Life changed very quickly and I found myself having to adapt to new schedules, new routines and the unpredictability of a newborn with all her needs. My anxiety really kicked in when I was facing deadlines with bigger and harder assignments. Somehow I managed and my grades were good enough to both calm my anxieties and ego.
The final academic year began and I had assimilated my routines and found a way to manage my schedules between studying, parenting and developing a path to become a journalist. I made the right choices for my third-year modules, which made a difference when it came to assignments. I prepared well in advance and even though the final year is more demanding, I wasn’t as scared as the previous years where half of the time it felt like I didn’t know what I was doing.
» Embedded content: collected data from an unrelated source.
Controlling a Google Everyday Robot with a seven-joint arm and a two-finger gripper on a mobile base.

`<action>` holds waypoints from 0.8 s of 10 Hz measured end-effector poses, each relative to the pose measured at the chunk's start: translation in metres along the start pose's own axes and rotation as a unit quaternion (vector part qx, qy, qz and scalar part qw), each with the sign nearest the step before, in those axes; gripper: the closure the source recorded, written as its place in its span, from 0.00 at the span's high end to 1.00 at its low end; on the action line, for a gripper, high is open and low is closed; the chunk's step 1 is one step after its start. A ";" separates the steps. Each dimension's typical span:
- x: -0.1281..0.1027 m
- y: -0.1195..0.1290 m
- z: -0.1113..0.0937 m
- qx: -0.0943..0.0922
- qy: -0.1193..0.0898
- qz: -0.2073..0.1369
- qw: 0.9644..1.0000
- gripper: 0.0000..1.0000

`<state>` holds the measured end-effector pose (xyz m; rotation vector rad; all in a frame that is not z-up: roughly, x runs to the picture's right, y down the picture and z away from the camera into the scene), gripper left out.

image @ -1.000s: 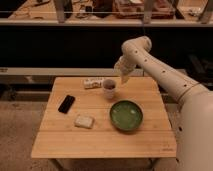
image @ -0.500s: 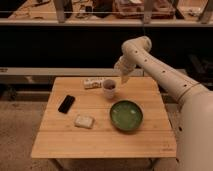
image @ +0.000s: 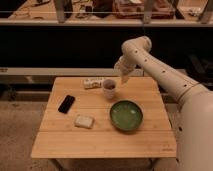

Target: Place the eraser on the white sponge

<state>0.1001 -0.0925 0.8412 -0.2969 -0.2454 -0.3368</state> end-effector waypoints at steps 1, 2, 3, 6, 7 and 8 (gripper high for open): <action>0.000 0.000 0.000 0.000 0.000 0.000 1.000 0.65; 0.000 0.000 0.000 0.000 0.000 0.000 1.000 0.65; 0.000 0.000 0.000 0.000 0.000 0.000 1.000 0.65; -0.008 -0.005 -0.002 0.002 -0.001 -0.015 1.000 0.65; -0.030 -0.015 -0.003 0.008 -0.011 -0.042 0.999 0.65; -0.067 -0.028 -0.006 0.017 -0.029 -0.083 0.996 0.65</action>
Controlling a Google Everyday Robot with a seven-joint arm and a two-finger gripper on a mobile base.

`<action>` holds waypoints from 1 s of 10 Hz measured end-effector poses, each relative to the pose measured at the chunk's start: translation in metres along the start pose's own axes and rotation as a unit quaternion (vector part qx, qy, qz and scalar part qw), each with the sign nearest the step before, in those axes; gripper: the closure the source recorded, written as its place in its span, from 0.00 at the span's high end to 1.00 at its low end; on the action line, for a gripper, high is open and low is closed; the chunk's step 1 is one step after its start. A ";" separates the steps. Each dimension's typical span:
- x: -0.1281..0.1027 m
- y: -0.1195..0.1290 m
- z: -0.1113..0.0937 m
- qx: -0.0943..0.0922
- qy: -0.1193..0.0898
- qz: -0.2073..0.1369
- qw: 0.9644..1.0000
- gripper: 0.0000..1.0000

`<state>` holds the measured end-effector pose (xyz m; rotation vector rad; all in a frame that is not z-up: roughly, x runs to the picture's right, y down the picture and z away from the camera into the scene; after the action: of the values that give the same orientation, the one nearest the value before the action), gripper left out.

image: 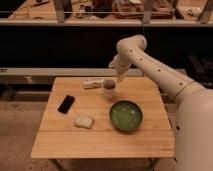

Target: Place the eraser on the white sponge

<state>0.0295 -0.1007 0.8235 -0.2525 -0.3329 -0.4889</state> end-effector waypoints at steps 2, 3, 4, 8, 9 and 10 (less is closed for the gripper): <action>-0.070 -0.022 -0.003 0.015 -0.043 -0.084 0.995 0.65; -0.096 -0.023 -0.002 0.016 -0.059 -0.118 0.991 0.65; -0.130 -0.021 0.005 0.015 -0.080 -0.167 0.983 0.65; -0.190 0.000 0.038 0.013 -0.090 -0.324 0.942 0.65; -0.189 0.000 0.038 0.013 -0.088 -0.325 0.942 0.65; -0.188 0.000 0.038 0.013 -0.087 -0.325 0.942 0.65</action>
<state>-0.1357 -0.0106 0.7888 -0.1554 -0.5993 -1.1170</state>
Despite preparation, I did feel an immense pressure to finish and in the days leading up to getting my grades and the final award, I was anxious, easily irritated, my sleeping patterns were erratic and no amount of preparation was enough to avoid the finish line nervousness. It was exhausting, to say the least.
I graduated with First Class Honours and I am proud of myself. I achieved what I set out to do three years ago and with all the highs and lows that came along, I challenged my insecurities got out of many comfort zones and came out on the other side.
There are a few regrets and things I would have done differently but all in all, I had a great time, got a massive load of knowledge and found a voice as a writer. Yay me.